■ **Problem description**:
Every line of the material must be restated exactly, though not its pictures.

■ **Recorded data**:
————————

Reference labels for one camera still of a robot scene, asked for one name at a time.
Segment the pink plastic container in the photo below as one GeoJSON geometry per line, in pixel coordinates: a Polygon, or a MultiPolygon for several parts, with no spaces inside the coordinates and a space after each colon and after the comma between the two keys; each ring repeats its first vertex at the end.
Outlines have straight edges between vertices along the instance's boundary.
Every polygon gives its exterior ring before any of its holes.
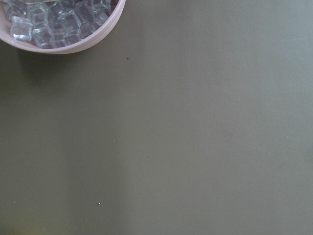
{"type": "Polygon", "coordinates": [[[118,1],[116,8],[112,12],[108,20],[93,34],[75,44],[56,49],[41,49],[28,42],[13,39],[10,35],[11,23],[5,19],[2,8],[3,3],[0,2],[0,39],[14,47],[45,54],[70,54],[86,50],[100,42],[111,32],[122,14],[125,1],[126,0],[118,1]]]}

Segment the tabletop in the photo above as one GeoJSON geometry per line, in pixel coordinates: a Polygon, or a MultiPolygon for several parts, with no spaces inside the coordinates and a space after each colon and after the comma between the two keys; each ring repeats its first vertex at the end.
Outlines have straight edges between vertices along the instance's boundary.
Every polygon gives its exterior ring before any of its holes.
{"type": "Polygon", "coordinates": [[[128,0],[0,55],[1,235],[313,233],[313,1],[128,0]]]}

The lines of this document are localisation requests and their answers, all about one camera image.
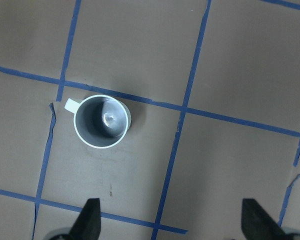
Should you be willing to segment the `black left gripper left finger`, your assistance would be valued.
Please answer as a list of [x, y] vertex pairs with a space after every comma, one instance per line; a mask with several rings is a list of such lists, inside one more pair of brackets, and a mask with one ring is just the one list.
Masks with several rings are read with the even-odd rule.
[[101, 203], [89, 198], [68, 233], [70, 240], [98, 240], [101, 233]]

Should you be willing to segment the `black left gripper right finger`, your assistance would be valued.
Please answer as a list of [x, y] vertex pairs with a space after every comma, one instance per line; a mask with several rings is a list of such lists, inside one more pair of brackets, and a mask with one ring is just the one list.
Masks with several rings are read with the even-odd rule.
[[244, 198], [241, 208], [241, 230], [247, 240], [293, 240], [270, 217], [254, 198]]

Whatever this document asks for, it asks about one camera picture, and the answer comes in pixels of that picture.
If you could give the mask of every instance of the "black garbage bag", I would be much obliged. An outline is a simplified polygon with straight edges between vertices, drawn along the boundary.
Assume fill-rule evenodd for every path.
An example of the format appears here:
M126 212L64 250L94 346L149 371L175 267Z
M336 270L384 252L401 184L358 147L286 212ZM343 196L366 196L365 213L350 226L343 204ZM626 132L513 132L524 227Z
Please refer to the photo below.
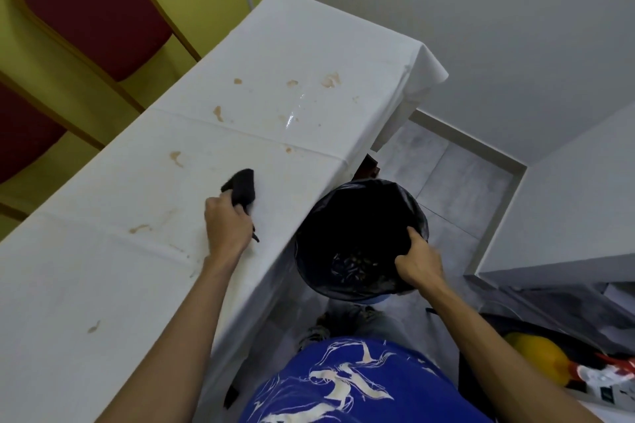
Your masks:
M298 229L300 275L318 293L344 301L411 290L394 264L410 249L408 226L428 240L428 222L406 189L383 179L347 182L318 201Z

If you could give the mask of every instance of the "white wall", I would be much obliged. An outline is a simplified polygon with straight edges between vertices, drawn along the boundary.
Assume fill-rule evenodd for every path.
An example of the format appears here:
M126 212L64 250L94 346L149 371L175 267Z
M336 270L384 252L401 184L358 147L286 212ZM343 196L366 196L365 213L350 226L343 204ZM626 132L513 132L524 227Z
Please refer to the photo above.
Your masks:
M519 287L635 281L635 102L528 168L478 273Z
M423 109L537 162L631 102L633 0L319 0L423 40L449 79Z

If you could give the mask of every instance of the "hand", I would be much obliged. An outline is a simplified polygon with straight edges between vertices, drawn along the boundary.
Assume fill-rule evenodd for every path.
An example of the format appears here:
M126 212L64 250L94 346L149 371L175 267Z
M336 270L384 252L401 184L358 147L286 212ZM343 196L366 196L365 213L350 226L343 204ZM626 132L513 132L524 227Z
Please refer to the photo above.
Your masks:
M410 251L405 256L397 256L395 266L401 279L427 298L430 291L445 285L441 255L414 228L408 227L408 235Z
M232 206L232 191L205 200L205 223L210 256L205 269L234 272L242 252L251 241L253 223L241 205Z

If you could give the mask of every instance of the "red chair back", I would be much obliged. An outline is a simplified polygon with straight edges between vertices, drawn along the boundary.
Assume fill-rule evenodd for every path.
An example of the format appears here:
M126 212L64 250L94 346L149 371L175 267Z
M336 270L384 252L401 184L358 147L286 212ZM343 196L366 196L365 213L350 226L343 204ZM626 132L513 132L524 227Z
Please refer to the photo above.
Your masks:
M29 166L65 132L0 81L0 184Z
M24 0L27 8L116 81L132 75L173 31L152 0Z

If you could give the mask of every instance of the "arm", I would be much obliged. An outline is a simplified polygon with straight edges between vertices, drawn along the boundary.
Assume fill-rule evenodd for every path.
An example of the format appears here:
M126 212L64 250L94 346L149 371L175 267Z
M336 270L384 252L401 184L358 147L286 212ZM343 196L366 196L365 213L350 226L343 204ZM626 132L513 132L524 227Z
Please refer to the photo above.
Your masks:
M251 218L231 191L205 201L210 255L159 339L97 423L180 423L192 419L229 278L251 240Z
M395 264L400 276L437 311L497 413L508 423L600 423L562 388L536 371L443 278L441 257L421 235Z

————————

■ **Answer for the task**:
Reference labels for one camera still of a robot scene, asked for one name at a time.
Segment the pink plastic container in the photo below as one GeoJSON geometry per line, in pixel coordinates: a Polygon, or a MultiPolygon for several parts, with no spaces inside the coordinates and a space after each colon and after the comma between the two keys; each ring repeats its first vertex at the end.
Outlines have straight edges between vertices along the instance's boundary.
Every polygon gives its exterior ring before any of its holes.
{"type": "Polygon", "coordinates": [[[118,1],[116,8],[112,12],[108,20],[93,34],[75,44],[56,49],[41,49],[28,42],[13,39],[10,35],[11,23],[5,19],[2,8],[3,3],[0,2],[0,39],[14,47],[45,54],[70,54],[86,50],[100,42],[111,32],[122,14],[125,1],[126,0],[118,1]]]}

Segment the tabletop in the photo above as one GeoJSON geometry per line, in pixel coordinates: a Polygon, or a MultiPolygon for several parts, with no spaces inside the coordinates and a space after each colon and after the comma between the two keys; each ring repeats its first vertex at the end.
Outlines have straight edges between vertices along the instance's boundary.
Every polygon gives its exterior ring before any of its holes.
{"type": "Polygon", "coordinates": [[[128,0],[0,55],[1,235],[313,233],[313,1],[128,0]]]}

The lines of this document are localisation requests and their answers, all about one camera image.
Should you be willing to segment the `black left gripper left finger`, your assistance would be valued.
Please answer as a list of [x, y] vertex pairs with a space after every comma, one instance per line; a mask with several rings is a list of such lists, inside one more pair of brackets, and a mask with one ring is just the one list.
Masks with several rings are read with the even-odd rule.
[[101, 203], [89, 198], [68, 233], [70, 240], [98, 240], [101, 233]]

Should you be willing to segment the `black left gripper right finger`, your assistance would be valued.
Please answer as a list of [x, y] vertex pairs with a space after every comma, one instance per line; a mask with several rings is a list of such lists, inside one more pair of brackets, and a mask with one ring is just the one list.
Masks with several rings are read with the even-odd rule.
[[244, 198], [241, 208], [241, 230], [247, 240], [293, 240], [270, 217], [254, 198]]

Whatever this document asks for, it asks about one camera picture, and the answer comes in pixels of that picture.
If you could give the mask of every instance of the "black garbage bag", I would be much obliged. An outline is a simplified polygon with straight edges between vertices, drawn along the boundary.
Assume fill-rule evenodd for every path.
An example of the format appears here:
M126 212L64 250L94 346L149 371L175 267Z
M336 270L384 252L401 184L358 147L286 212ZM343 196L366 196L365 213L350 226L343 204ZM626 132L513 132L524 227Z
Please refer to the photo below.
Your masks:
M298 229L300 275L318 293L344 301L411 290L394 264L410 249L408 226L428 240L428 222L406 189L383 179L347 182L318 201Z

If you could give the mask of every instance of the "white wall", I would be much obliged. An outline is a simplified polygon with straight edges between vertices, drawn along the boundary.
Assume fill-rule evenodd for every path.
An example of the format appears here:
M126 212L64 250L94 346L149 371L175 267Z
M336 270L384 252L401 184L358 147L286 212ZM343 196L366 196L365 213L350 226L343 204ZM626 132L513 132L524 227Z
Please refer to the photo above.
Your masks:
M519 287L635 281L635 102L528 168L478 273Z
M423 109L537 162L631 102L633 0L319 0L423 40L449 79Z

If you could give the mask of every instance of the "hand", I would be much obliged. An outline is a simplified polygon with straight edges between vertices, drawn along the boundary.
Assume fill-rule evenodd for every path.
An example of the format appears here:
M126 212L64 250L94 346L149 371L175 267Z
M336 270L384 252L401 184L358 147L286 212ZM343 196L366 196L365 213L350 226L343 204ZM626 132L513 132L524 227Z
Please refer to the photo above.
Your masks:
M410 251L405 256L397 256L395 266L401 279L427 298L430 291L445 285L441 255L414 228L408 227L408 235Z
M232 206L232 191L205 200L205 223L210 256L205 269L234 272L242 252L251 241L253 223L241 205Z

If you could give the mask of every instance of the "red chair back", I would be much obliged. An outline is a simplified polygon with straight edges between vertices, drawn along the boundary.
Assume fill-rule evenodd for every path.
An example of the format appears here:
M126 212L64 250L94 346L149 371L175 267Z
M336 270L384 252L401 184L358 147L286 212ZM343 196L366 196L365 213L350 226L343 204ZM626 132L513 132L524 227Z
Please refer to the photo above.
Your masks:
M29 166L65 132L0 81L0 184Z
M24 0L27 8L116 81L132 75L173 31L152 0Z

If you could give the mask of every instance of the "arm", I would be much obliged. An outline is a simplified polygon with straight edges between vertices, drawn along the boundary.
Assume fill-rule evenodd for every path.
An example of the format appears here:
M126 212L64 250L94 346L149 371L175 267Z
M336 270L384 252L401 184L358 147L286 212ZM343 196L366 196L365 213L350 226L343 204ZM626 132L513 132L524 227Z
Please refer to the photo above.
Your masks:
M251 218L231 191L205 201L210 255L159 339L97 423L180 423L192 419L229 278L251 240Z
M395 264L400 276L437 311L497 413L508 423L600 423L562 388L536 371L443 278L441 257L421 235Z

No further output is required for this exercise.